Hadasha continues the bluesy nature of the guitar playing with a very apt rhythmic accompaniment. This piece shows the capabilities of Ribot on the guitar and he is a very very talented guitarist. Ribot is sometimes joined, very tastefully, by Saft on keyboards or Zorn on sax, who would take over the main spot for a considerable section of the track. This is easily one of the most enjoyable tracks on the album highlighting the guitar, sax and drum work.

One of the excesses of the album is Hath-Arob, a dispensable and forgettable, although somewhat fun, electronic experimentation.

Yatzar represents a change in the mood of the concert with a quieter and calmed atmosphere, centered on bluesy electric guitar soloing backed by "ambiance" percussions until the middle of the piece when the guitar fades out. The track continues with the always present percussions in a more experimental way joined sporadically by some subtle keyboard and sax interventions (it kind of reminds me of the intro to Larks' Tongues in Aspic part I) in a very repetitive way for about 4 minutes which tend to be boring. Llin is a follow-up of Yatzar in the same calmed and experimental atmosphere of the last half of the previous piece but more proactive and not at all boring with Zorn's sax and Saft's keys alternating the main role and backed by the constant drumming and great bass work.

Kisofim continues, as the last two tracks, in a calmed atmosphere with heavy reliance on the guitar and sax backed by the usual percussions. Here the klezmer sound is more dominant than in the other tracks where the experimentation or rock take over.
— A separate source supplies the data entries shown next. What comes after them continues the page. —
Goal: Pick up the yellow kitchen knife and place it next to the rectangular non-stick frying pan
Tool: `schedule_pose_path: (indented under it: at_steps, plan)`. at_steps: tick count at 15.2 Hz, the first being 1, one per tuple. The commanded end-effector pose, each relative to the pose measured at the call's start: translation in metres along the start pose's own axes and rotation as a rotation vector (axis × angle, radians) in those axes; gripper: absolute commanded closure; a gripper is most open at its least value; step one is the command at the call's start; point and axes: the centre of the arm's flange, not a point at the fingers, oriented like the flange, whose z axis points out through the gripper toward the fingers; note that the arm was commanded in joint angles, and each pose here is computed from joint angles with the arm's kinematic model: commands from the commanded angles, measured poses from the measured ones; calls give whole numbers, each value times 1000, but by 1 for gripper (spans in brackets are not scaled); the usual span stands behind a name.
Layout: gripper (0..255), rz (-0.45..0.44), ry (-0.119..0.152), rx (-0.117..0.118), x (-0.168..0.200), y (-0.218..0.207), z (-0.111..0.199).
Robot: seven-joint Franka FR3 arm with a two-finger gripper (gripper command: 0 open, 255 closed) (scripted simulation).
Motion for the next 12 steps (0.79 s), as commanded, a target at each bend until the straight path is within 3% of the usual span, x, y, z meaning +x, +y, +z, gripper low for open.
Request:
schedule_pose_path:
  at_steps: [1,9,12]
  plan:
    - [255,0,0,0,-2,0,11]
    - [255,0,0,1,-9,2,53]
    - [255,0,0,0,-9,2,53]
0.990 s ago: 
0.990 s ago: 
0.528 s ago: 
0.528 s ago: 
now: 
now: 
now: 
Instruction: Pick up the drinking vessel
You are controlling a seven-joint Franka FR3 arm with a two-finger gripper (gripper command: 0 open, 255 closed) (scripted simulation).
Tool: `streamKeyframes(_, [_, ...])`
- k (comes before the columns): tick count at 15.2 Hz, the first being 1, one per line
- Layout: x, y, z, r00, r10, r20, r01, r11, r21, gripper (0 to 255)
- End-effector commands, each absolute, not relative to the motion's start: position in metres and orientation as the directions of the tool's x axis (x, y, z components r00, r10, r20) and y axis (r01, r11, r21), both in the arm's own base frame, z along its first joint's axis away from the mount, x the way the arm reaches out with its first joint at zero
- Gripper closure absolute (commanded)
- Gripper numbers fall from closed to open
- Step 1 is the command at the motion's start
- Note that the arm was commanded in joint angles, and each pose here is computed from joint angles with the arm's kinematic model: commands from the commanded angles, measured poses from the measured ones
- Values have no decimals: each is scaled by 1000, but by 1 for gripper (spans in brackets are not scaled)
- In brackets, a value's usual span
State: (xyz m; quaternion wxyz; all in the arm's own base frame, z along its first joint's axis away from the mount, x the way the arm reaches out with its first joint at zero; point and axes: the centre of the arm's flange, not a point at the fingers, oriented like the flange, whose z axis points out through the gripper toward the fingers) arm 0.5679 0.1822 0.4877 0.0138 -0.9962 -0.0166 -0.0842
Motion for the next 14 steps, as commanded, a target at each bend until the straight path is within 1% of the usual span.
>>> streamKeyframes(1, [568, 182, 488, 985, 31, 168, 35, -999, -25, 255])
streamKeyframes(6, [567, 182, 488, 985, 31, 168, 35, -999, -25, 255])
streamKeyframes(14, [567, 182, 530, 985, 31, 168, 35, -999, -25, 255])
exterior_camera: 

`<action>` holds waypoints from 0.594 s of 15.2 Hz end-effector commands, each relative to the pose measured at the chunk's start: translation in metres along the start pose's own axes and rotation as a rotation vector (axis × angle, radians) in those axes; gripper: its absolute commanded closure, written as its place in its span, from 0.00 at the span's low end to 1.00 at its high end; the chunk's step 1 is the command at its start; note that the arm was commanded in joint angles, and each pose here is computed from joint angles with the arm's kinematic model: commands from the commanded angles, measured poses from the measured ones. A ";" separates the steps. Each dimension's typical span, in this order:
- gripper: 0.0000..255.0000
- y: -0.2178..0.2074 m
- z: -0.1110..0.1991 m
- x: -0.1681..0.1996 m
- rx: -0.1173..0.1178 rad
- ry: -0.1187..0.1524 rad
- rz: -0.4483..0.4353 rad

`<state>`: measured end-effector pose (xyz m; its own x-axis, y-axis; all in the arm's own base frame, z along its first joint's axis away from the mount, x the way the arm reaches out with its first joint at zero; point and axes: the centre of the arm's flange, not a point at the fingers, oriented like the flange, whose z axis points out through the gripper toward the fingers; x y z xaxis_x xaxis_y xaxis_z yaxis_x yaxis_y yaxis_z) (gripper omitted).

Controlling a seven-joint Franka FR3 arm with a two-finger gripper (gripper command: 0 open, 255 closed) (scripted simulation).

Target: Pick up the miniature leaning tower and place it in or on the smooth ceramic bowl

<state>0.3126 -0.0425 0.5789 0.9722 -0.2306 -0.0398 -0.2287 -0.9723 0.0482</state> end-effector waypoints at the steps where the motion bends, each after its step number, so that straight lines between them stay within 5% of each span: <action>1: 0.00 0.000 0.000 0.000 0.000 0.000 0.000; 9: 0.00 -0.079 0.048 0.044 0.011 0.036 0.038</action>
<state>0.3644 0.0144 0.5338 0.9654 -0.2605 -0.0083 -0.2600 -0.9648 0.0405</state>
This is a magnificent, highly enjoyable, original and really intense album. It sounds like nothing I've heard before and would've reached the masterpiece status if it weren't because of the forgettable experimentation that is Hath-Arob, the sometimes boring experimental sections and, to a lesser extent, the unnecessary noise of the opening tracks. Other than that the musicians are top notch, not a single one of the three percussionists/drummers gets wasted and the guitar and sax couldn't be better. My favorite tracks, as you may have assumed, are Idalah-Abal, Hadasha, Llin and Kisofim.

That is how a birthday is celebrated!!!